- Problem: Give all of the data again exactly as written, omitting every image.

*** Records supplied Section Begins ***

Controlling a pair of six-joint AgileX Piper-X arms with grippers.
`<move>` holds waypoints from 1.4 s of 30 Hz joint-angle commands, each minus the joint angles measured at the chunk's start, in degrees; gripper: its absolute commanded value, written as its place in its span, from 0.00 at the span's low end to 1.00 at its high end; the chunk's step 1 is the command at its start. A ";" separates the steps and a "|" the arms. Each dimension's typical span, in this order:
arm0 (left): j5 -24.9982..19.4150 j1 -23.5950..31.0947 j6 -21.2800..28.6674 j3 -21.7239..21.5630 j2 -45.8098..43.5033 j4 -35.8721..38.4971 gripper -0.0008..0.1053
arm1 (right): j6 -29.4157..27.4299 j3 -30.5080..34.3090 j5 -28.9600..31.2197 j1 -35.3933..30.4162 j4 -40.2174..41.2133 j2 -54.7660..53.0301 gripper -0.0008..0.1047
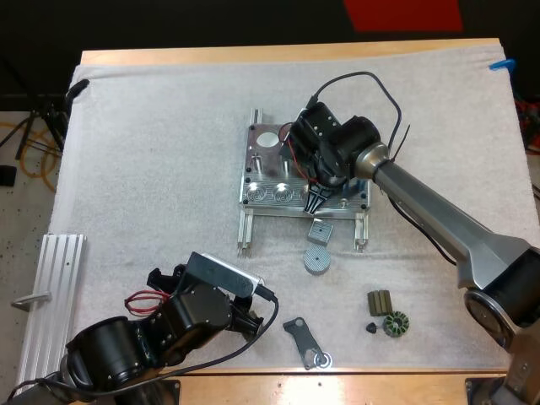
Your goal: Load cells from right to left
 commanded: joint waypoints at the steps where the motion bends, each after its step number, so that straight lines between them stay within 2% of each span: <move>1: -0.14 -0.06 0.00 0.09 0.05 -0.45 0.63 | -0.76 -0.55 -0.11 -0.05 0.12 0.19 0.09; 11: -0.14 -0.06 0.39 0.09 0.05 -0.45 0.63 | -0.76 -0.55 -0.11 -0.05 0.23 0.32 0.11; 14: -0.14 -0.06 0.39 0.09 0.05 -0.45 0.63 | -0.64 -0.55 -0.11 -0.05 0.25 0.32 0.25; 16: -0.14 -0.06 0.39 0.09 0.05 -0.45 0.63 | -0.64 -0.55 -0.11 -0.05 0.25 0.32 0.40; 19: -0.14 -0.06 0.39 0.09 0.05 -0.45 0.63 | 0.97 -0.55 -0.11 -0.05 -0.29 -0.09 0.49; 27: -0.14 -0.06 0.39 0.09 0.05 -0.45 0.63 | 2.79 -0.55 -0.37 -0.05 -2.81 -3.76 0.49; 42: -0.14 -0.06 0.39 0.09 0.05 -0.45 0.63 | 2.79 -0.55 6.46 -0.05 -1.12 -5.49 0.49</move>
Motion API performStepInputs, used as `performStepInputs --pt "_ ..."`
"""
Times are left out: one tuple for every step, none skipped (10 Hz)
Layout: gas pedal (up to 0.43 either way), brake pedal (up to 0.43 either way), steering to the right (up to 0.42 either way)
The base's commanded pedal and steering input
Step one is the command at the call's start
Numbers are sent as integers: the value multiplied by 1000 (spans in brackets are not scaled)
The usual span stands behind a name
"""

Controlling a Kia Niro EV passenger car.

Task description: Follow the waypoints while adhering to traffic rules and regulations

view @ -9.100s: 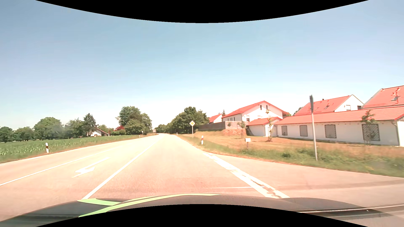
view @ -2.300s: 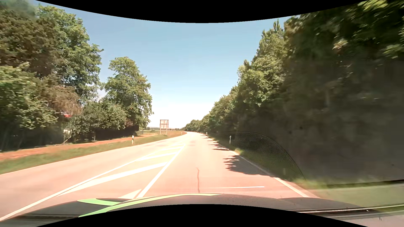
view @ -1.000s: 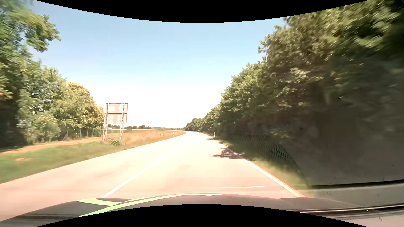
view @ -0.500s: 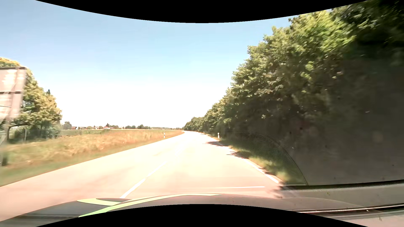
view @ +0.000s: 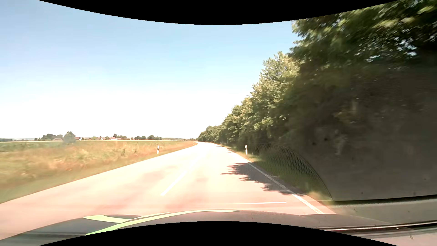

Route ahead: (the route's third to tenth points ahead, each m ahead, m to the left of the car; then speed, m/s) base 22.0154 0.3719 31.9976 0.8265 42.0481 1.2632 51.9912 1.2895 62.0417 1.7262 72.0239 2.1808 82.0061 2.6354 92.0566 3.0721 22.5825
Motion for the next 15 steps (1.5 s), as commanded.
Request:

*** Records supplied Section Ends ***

- The answer:
Controlling a pair of six-joint AgileX Piper-X arms with grippers.
`<move>` holds waypoints from 1.4 s of 30 Hz joint-angle commands, each minus the joint angles measured at the chunk's start, in degrees; gripper: its absolute commanded value, written as its place in its span, from 0.00 at the span's low end to 1.00 at its high end; the chunk's step 1 is the command at its start. A ";" separates the steps and a "|" the arms. Each dimension's typical span, in this order:
arm0 (left): j5 -24.9982..19.4150 j1 -23.5950..31.0947 j6 -21.2800..28.6674 j3 -21.7239..21.5630 j2 -45.8098..43.5033 j4 -35.8721..38.4971 gripper -0.0008..0.1053
arm1 (right): j6 -29.4157..27.4299 j3 -30.5080..34.3090 j5 -28.9600..31.2197 j1 -35.3933..30.4162 j4 -40.2174..41.2133 j2 -54.7660..53.0301 gripper -0.0008..0.1047
Your goal: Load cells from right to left
 commanded: joint waypoints at the steps where the motion bends, each after its step number, so that straight lines between them stay within 2% of each span: <move>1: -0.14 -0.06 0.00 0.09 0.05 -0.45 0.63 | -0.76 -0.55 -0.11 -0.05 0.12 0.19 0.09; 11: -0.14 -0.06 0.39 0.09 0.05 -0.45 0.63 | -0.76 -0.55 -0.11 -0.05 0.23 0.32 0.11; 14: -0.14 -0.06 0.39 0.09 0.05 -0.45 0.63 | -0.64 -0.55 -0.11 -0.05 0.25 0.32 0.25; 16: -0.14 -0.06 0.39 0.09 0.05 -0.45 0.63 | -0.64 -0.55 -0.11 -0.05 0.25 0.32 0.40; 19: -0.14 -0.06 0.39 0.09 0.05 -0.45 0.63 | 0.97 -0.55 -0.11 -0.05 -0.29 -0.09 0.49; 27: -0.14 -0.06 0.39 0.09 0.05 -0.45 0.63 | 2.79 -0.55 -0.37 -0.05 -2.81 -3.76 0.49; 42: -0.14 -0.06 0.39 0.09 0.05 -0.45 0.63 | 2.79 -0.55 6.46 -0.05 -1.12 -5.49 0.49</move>
Motion API performStepInputs, used as `performStepInputs --pt "_ ..."`
"""
Times are left out: one tuple for every step, none skipped (10 Hz)
Layout: gas pedal (up to 0.43 either way), brake pedal (up to 0.43 either way), steering to the right (up to 0.42 either way)
The base's commanded pedal and steering input
Step one is the command at the call's start
Numbers are sent as integers: the value multiplied by 1000 (spans in brackets are not scaled)
The usual span stands behind a name
"""

Controlling a Kia Niro EV passenger car.

Task description: Follow the waypoints while adhering to traffic rules and regulations

view @ -9.100s: 
view @ -2.300s: 
view @ -1.000s: 
view @ -0.500s: 
view @ +0.000s: 

Route ahead: (the route's third to tenth points ahead, each m ahead, m to the left of the car; then speed, m/s) base 22.0154 0.3719 31.9976 0.8265 42.0481 1.2632 51.9912 1.2895 62.0417 1.7262 72.0239 2.1808 82.0061 2.6354 92.0566 3.0721 22.5825
Motion for the next 15 steps (1.5 s), as commanded.
Request:

What appears above is the complete answer to the exercise.